Ecole : des choix de différences
L’école, dit-on,
ne reconnait pas les différences, en particulier lorsqu’il s’agit d’élèves en
situation de handicap. Ou plutôt elle les reconnait bien, mais pour affirmer
qu’elles trop importantes, et que c’est là une raison pour exclure ces élèves
et les orienter vers des organisations « faites pour eux », et
séparées des organisations dites ordinaires, où il n’y aurait pas
« d’enfants différents ». Il est vrai que, lorsqu’il s’agit d’adapter
les pratiques pédagogiques (modalités d’apprentissage, rythmes, contenus,
démarches, attitudes…) à des enfants dont les caractéristiques sont quelque peu
éloignées d’une norme idéal-typique d’élève, la prise en compte des différences
est difficile, et rencontre la résistance de nombre d’enseignants. C’est le cas
dans la situation de scolarisation des élèves en situation de handicap :
les différences seraient trop grandes. Mais différences par rapport à quoi, à
qui ? Cela mériterait d’être interrogé.
Car l’école
reconnait paradoxalement d’autres différences, qu’elle les produise ou les
conforte. Elle différencie par exemple les bons et les mauvais élèves, elle
« voit » les uns et les autres de manière différente. Pourquoi les
différences qui concernent les élèves en situation de handicap, ne
pourraient-elles pas être prises en compte, alors que d’autres différences sont
instituées et sont des critères de fonctionnement des systèmes organisationnels
et pédagogiques de l’institution scolaire ? Car, il est des différences
que le système éducatif reconnait, qu’il institue même, et qu’il
instrumentalise au profit des objectifs qu’il se donne comme institution de la
reproduction sociale et de la sélection. L’école différencie de l’élève moyen
idéal-typique les élèves qui rencontrent des difficultés et qu’elle délaisse ou
met en échec ; l’école différencie les élèves qui feront des études de
ceux qui seront orientés précocement ; elle différencie les non racisés
des racisés qu’elle stigmatise ; le système éducatif différencie les
enfants selon leur classe sociale d’appartenance en instituant des
« filières », celle de l’enseignement privé et celle de
l’enseignement public.

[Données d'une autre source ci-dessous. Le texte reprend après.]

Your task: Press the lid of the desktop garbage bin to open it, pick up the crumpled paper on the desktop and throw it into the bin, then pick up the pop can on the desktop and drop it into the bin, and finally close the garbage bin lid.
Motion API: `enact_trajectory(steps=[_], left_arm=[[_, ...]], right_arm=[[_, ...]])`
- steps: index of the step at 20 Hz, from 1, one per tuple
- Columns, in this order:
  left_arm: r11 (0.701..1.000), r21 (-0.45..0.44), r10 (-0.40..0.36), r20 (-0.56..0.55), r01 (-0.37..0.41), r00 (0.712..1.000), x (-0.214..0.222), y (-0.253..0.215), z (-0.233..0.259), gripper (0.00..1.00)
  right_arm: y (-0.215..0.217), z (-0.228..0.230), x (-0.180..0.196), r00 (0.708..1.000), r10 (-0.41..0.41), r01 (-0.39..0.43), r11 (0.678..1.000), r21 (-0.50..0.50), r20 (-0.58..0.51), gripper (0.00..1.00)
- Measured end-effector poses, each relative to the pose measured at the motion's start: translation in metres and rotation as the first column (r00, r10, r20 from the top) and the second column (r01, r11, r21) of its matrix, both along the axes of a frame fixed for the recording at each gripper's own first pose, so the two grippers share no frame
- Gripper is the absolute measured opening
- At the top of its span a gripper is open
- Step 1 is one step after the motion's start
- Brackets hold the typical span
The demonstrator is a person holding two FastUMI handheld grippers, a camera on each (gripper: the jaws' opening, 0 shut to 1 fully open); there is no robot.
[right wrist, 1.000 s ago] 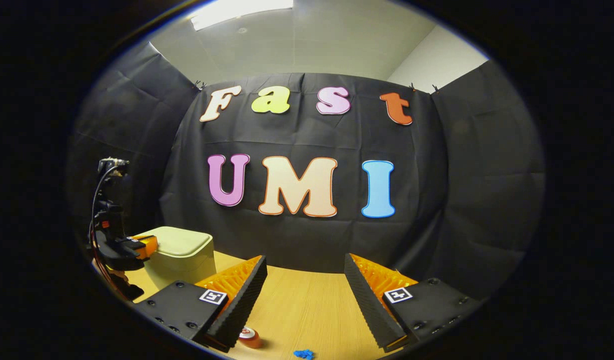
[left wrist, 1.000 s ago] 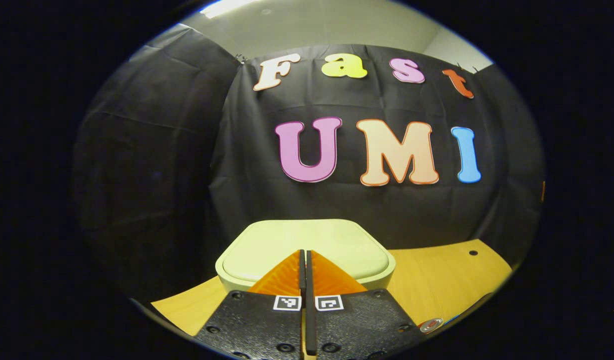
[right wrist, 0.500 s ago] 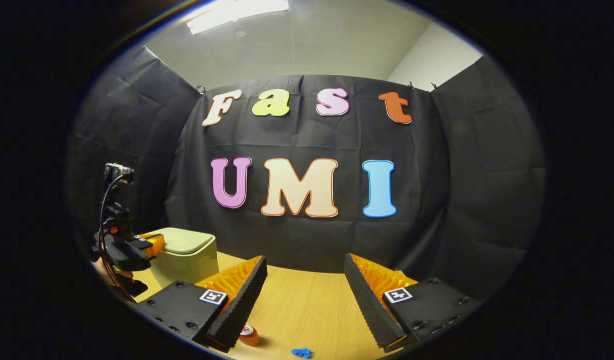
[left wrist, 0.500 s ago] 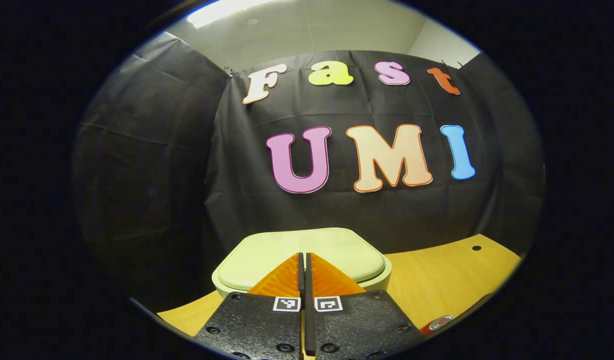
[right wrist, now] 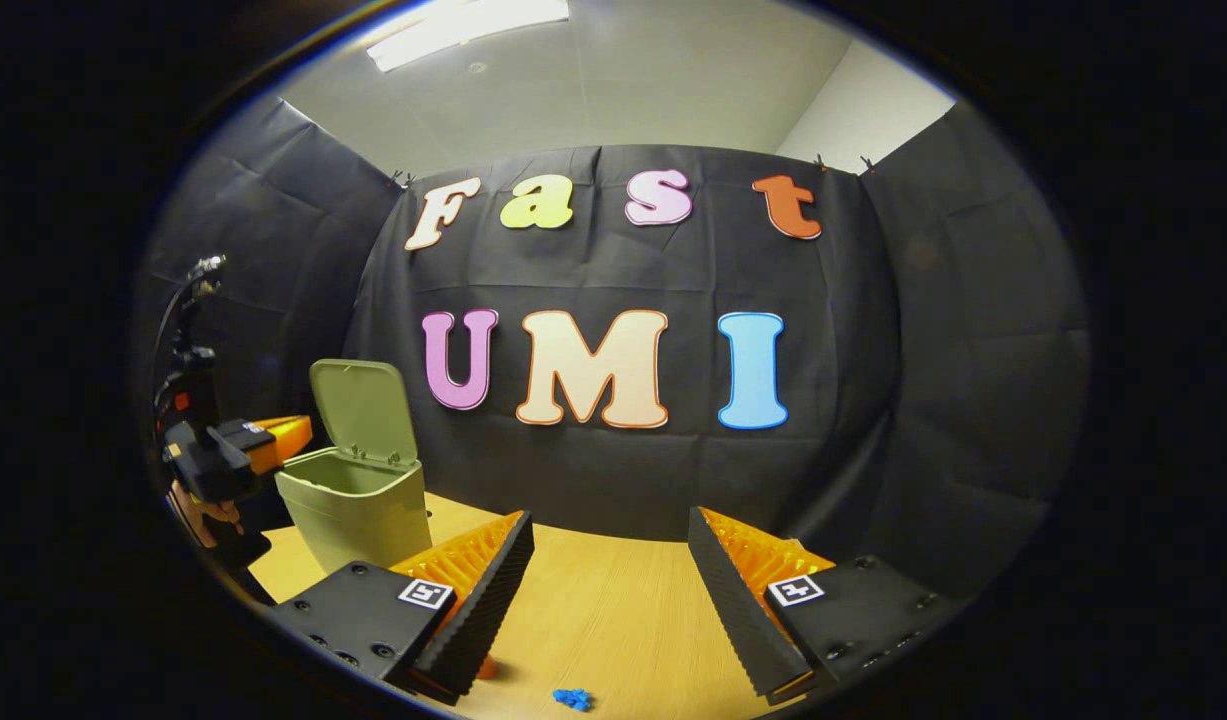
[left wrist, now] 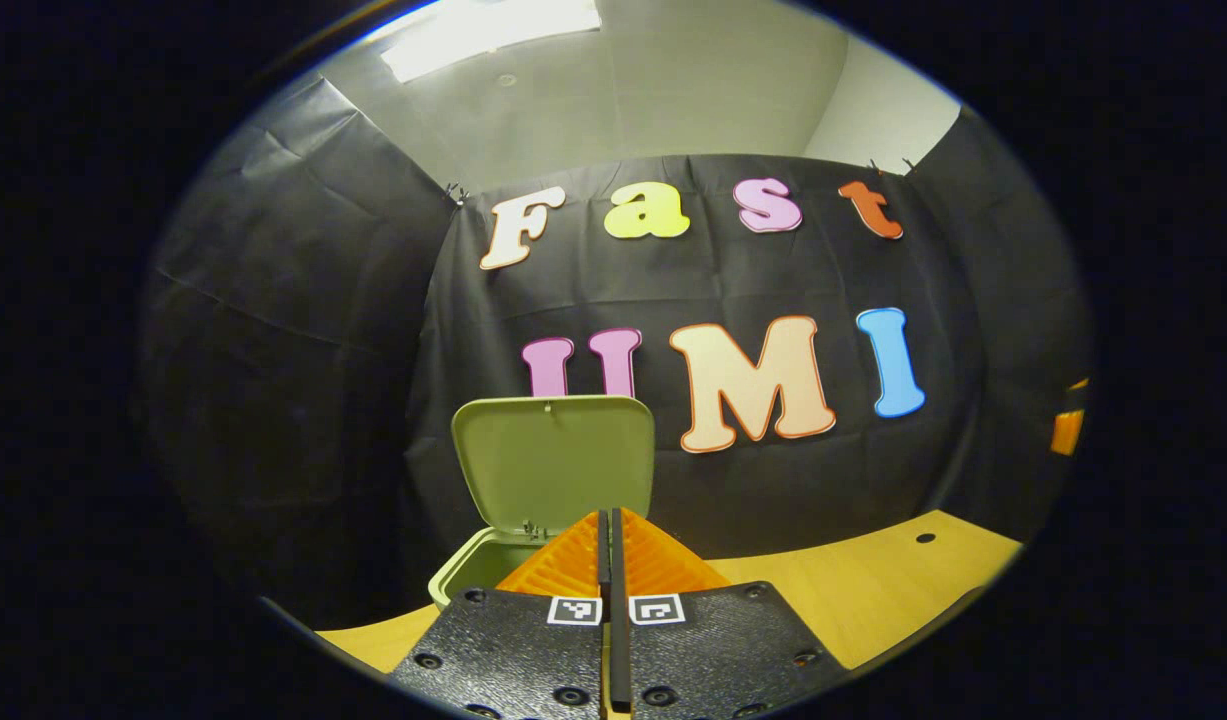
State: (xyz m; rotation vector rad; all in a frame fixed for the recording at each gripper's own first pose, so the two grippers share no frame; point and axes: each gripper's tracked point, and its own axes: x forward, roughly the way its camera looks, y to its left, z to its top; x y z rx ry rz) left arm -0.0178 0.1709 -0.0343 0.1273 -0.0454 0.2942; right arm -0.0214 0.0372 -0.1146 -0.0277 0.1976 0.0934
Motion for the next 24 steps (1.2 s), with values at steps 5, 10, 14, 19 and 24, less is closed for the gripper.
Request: enact_trajectory(steps=[5,10,14,19,24], left_arm=[[0.998,-0.030,-0.057,0.035,0.058,0.998,-0.021,-0.045,0.021,0.00],[0.991,-0.049,-0.125,0.026,0.127,0.992,-0.033,-0.081,0.027,0.66],[0.991,-0.032,-0.128,0.016,0.128,0.992,-0.040,-0.092,0.026,0.80],[0.989,-0.063,-0.131,0.002,0.131,0.991,-0.048,-0.097,0.023,0.93],[0.993,-0.051,-0.105,-0.025,0.104,0.994,-0.058,-0.084,0.020,0.98]], right_arm=[[-0.004,-0.035,0.000,0.997,0.045,-0.045,0.999,0.001,-0.062,0.99],[0.007,-0.088,-0.002,0.983,0.100,-0.101,0.995,0.000,-0.157,1.00],[0.023,-0.134,-0.006,0.961,0.155,-0.159,0.987,-0.001,-0.229,0.98],[0.021,-0.223,-0.021,0.908,0.150,-0.178,0.983,-0.036,-0.391,0.99],[0.023,-0.297,-0.051,0.826,0.157,-0.188,0.982,-0.003,-0.542,0.99]])
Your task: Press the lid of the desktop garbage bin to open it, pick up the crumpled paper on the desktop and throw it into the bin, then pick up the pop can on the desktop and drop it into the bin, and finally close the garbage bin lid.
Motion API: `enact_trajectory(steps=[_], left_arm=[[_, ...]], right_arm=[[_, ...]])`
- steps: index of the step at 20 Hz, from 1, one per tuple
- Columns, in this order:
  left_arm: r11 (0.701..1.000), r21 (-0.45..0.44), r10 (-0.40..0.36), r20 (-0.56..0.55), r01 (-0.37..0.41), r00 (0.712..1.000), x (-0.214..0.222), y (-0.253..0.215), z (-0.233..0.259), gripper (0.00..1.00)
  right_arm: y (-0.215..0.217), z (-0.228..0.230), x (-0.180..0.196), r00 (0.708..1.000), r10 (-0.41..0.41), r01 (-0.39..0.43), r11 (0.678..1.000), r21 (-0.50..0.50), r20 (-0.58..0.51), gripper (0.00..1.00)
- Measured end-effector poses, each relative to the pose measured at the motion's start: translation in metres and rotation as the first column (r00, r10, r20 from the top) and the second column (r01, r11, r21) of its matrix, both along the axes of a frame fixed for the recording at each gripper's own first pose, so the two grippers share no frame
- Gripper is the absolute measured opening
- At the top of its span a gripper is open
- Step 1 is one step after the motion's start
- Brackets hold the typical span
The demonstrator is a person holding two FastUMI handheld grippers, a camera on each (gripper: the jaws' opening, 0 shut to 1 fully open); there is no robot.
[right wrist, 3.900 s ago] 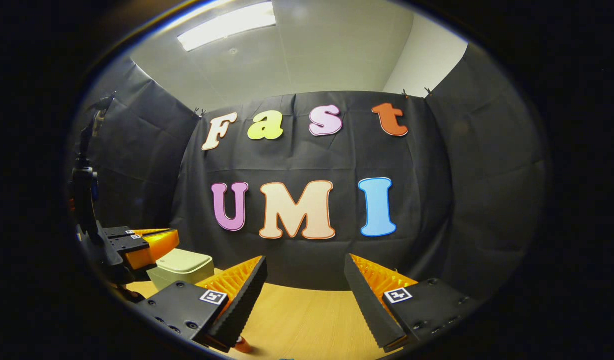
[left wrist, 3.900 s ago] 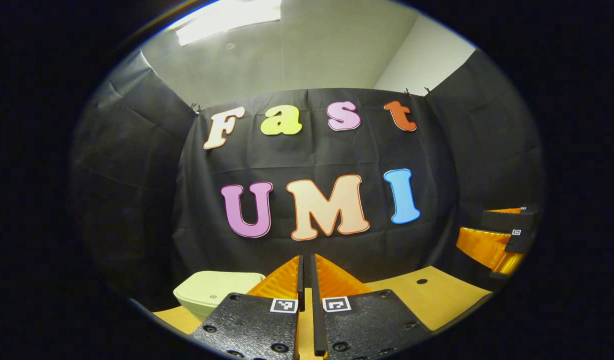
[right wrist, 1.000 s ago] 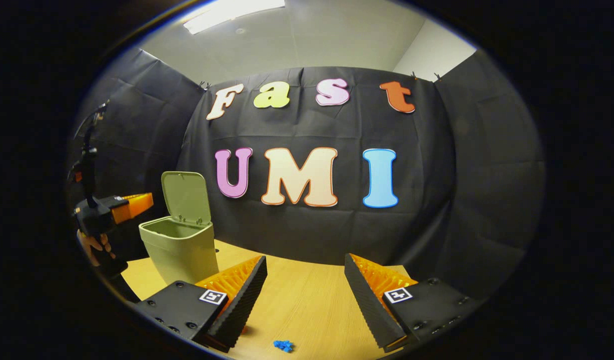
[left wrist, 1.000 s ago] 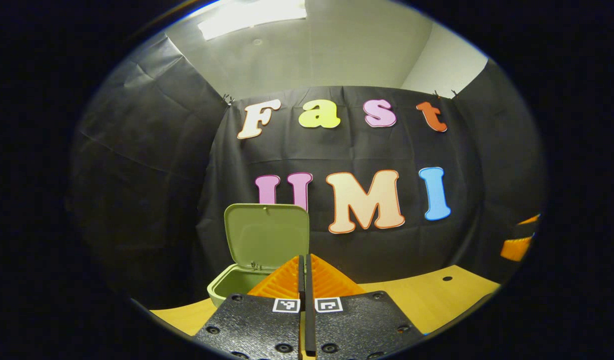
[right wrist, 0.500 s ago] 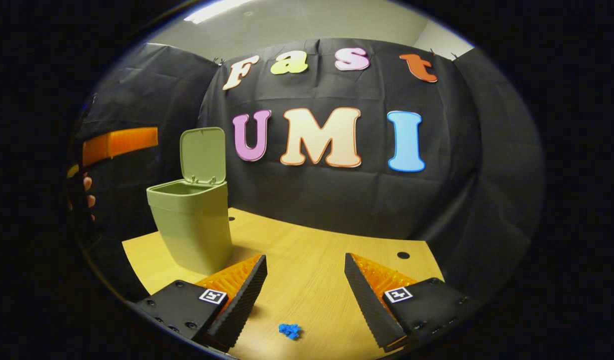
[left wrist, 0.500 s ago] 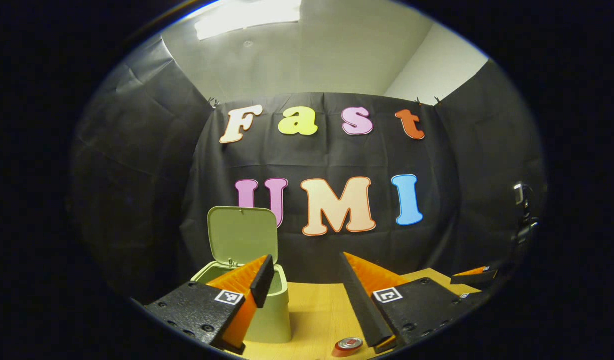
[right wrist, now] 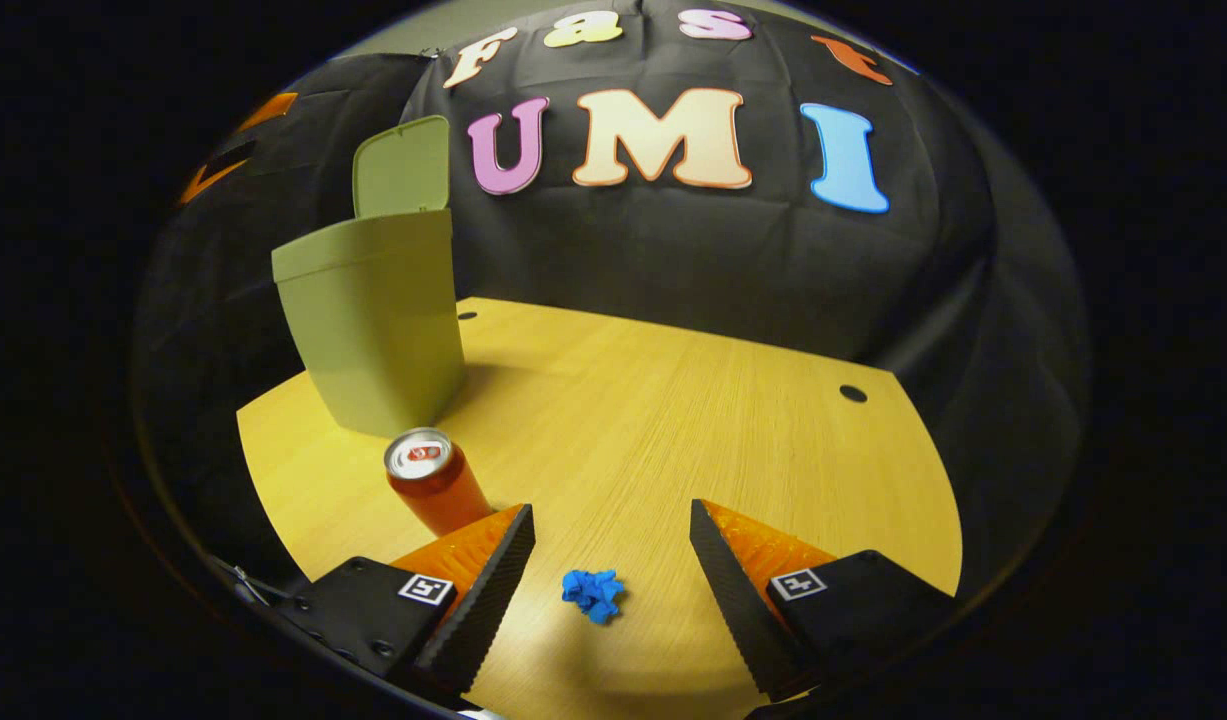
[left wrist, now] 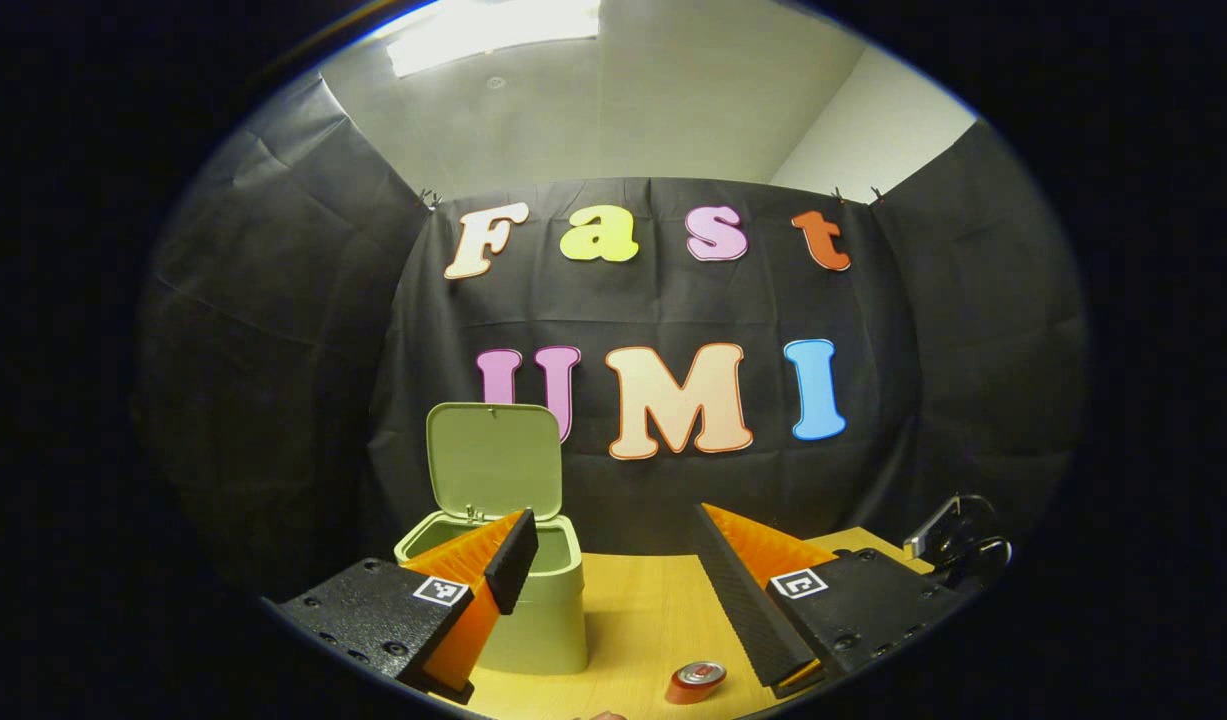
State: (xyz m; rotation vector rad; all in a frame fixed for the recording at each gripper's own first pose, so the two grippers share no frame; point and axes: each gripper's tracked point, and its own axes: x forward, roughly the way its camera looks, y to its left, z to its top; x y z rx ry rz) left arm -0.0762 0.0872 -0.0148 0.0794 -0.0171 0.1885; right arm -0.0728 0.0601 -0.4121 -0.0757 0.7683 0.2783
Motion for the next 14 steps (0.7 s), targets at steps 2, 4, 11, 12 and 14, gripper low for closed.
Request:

La question n’est par conséquent pas celle de la reconnaissance
de différences, mais celle de leur instrumentalisation, favorisant les
objectifs, explicites ou implicites, du système, et instituant des hiérarchies
entre les élèves selon leurs caractéristiques.
Ces hiérarchies
sont déjà bien présentes dans le fonctionnement actuel de l’école, dans la
tradition scolaire d’un enseignement frontal à des classes que l’on cherche le
plus homogènes possible (le retour des classes de niveaux). Les différences, et
en particulier les différences de niveau, sont caractérisées par le système en
termes de hiérarchies. L’orientation scolaire, les filières, les choix
d’établissement scolaire, qui sont des différenciations réelles, sont les
effets d’une école soi-disant indifférenciée mais qui pratique une
différenciation choisie. Les standards de l’enseignement produisent de la
différence hiérarchique. Avoir une classe homogène exclut les élèves qui ne
sont pas dans cette homogénéité. Voilà un dispositif systémique de
différenciation, entre ceux qui adhèrent au fonctionnement scolaire et en
donnent les preuves par leur réussite, et ceux qui n’entrent pas dans cette
norme, ce qui se manifeste par des difficultés ou un échec scolaire (qui va
même devenir parfois le signe d’une pathologie). Des modalités d’enseignement (et
leur corollaire, les modalités d’apprentissage des élèves) uniformes excluent
ceux qui auraient besoin de davantage de temps, d’une autre approche ou
présentation, d’autres modalités cognitives ou langagières, etc.
Tant que les
notions de différences et de différenciation ne seront pas explicitées et
réfléchies dans les pratiques pédagogiques, l’injonction à la différenciation pour
développer une école inclusive tourne à vide. Les différenciations systémiques
qui existent déjà dans les finalités de l’école expliquent peut-être la
résistance à une véritable, et autre, différenciation, qui rendrait accessible
l’enseignement à tous, et qui se heurte par conséquent aux dispositifs
systémiques de différenciation, non nommés, mis en place dans l’école.